Metabolic and Biomolecular Engineering National Research Laboratory, Department of Chemical and Biomolecular Engineering (BK21 four), Korea Advanced Institute of Science and Technology (KAIST), 291 Daehak-ro, Yuseong-gu, Daejeon 34141, Republic of Korea; Systems Metabolic Engineering and Systems Healthcare Cross-Generation Collaborative Laboratory, KAIST, 291 Daehak-ro, Yuseong-gu, Daejeon 34141, Republic of Korea; KAIST Institute for the BioCentury, KAIST Institute for Artificial Intelligence, BioProcess Engineering Research Center and BioInformatics Research Center, KAIST, 291 Daehak-ro, Yuseong-gu, Daejeon 34141, Republic of Korea.

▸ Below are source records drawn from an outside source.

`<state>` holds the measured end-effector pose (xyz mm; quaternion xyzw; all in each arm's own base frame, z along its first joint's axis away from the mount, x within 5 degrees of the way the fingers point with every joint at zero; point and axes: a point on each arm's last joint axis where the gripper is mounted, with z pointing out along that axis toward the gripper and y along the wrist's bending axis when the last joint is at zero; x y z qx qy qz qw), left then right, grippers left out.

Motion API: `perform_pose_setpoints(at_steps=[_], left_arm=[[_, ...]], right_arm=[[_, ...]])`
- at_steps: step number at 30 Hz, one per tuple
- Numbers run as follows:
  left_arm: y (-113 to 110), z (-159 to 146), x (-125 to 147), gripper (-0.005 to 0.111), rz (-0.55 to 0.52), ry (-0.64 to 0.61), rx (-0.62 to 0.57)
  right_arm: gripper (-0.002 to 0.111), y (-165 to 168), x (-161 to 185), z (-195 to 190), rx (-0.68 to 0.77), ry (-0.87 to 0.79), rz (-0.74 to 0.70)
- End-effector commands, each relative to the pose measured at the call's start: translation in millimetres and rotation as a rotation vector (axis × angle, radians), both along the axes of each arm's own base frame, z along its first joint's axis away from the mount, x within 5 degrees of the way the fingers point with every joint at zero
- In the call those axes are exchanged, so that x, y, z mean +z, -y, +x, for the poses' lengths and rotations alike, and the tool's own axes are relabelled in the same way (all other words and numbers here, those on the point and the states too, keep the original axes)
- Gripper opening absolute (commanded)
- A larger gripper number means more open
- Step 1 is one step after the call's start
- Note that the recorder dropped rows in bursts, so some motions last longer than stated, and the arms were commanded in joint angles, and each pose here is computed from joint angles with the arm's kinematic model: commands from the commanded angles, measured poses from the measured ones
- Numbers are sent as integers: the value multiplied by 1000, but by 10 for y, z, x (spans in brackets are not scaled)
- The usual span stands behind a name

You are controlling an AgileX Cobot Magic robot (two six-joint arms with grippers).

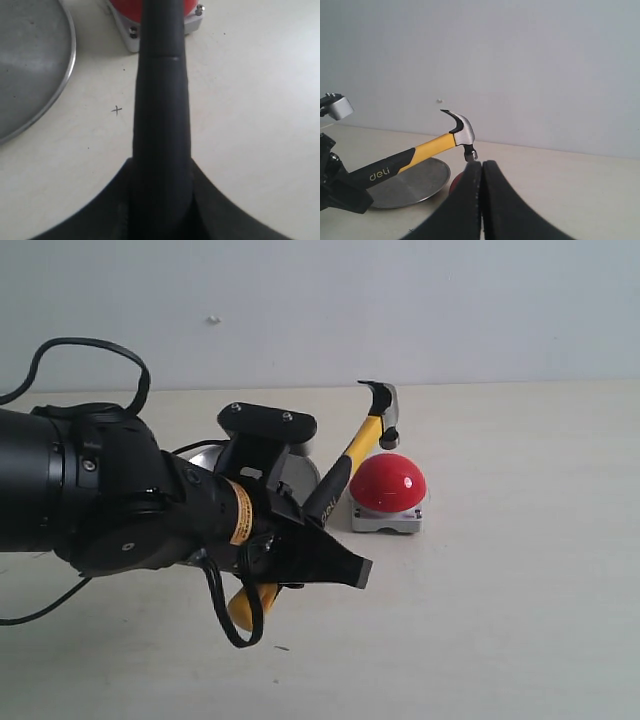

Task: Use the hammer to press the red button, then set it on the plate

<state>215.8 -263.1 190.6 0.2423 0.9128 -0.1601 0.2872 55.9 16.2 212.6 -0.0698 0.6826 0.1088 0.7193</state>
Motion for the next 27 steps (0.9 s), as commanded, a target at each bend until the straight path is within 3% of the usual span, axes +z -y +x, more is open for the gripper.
perform_pose_setpoints(at_steps=[1, 3, 8, 11, 14, 18, 22, 24, 27], left_arm=[[50, 19, 149, 0, -83, 66, -33], [63, 18, 191, 0, -111, 81, -40], [8, 59, 630, 0, -212, 172, -26], [-62, 36, 892, 0, -212, 224, -23], [-112, 19, 970, 0, -191, 235, -15], [-98, 26, 718, 0, -140, 181, -15], [-25, -44, -91, 0, -61, 19, -32], [4, -53, -237, 0, -47, -1, -43], [41, -26, -146, 0, -76, 22, -47]], right_arm=[[0, -4, -19, 6, 4, -9, -7], [0, -4, -19, 6, 4, -9, -7], [0, -4, -19, 6, 4, -9, -7], [0, -4, -19, 6, 4, -9, -7], [0, -4, -19, 6, 4, -9, -7], [0, -4, -19, 6, 4, -9, -7], [0, -4, -19, 6, 4, -9, -7], [0, -4, -19, 6, 4, -9, -7], [0, -4, -19, 6, 4, -9, -7]])
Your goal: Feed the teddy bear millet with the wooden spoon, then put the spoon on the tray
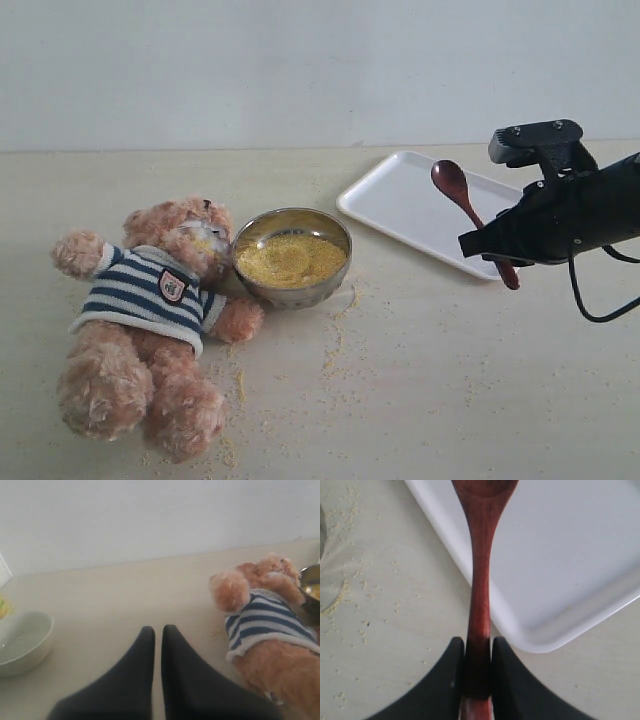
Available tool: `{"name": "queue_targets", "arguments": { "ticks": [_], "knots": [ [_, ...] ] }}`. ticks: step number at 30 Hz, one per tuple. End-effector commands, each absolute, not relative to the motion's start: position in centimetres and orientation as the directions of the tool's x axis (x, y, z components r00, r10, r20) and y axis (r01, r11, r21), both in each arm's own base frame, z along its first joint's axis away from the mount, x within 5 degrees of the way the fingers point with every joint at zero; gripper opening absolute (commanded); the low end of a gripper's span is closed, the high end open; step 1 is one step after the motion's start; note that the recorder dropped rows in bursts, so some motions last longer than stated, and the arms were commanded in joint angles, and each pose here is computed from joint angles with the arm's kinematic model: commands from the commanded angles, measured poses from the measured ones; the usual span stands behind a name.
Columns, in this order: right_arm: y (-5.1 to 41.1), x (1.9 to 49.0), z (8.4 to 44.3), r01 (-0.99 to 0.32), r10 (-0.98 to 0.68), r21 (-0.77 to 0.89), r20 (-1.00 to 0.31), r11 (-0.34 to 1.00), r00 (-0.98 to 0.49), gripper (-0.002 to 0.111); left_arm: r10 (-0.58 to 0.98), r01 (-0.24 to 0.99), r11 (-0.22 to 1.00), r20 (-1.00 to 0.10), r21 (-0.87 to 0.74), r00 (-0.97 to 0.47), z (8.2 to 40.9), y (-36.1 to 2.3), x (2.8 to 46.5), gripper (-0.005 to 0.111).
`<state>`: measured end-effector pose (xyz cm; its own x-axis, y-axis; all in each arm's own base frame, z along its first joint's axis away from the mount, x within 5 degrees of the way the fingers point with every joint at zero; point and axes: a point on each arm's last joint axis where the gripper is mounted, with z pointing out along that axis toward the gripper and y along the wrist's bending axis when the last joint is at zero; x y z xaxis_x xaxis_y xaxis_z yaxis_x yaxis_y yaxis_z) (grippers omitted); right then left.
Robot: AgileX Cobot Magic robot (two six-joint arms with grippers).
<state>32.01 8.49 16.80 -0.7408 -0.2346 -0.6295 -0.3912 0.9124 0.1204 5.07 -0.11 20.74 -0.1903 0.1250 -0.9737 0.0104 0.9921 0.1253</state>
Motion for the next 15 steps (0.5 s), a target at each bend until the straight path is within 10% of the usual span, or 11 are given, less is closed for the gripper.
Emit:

Metabolic and Biomolecular Engineering National Research Laboratory, Department of Chemical and Biomolecular Engineering (BK21 four), Korea Advanced Institute of Science and Technology (KAIST), 291 Daehak-ro, Yuseong-gu, Daejeon 34141, Republic of Korea; Systems Metabolic Engineering and Systems Healthcare Cross-Generation Collaborative Laboratory, KAIST, 291 Daehak-ro, Yuseong-gu, Daejeon 34141, Republic of Korea.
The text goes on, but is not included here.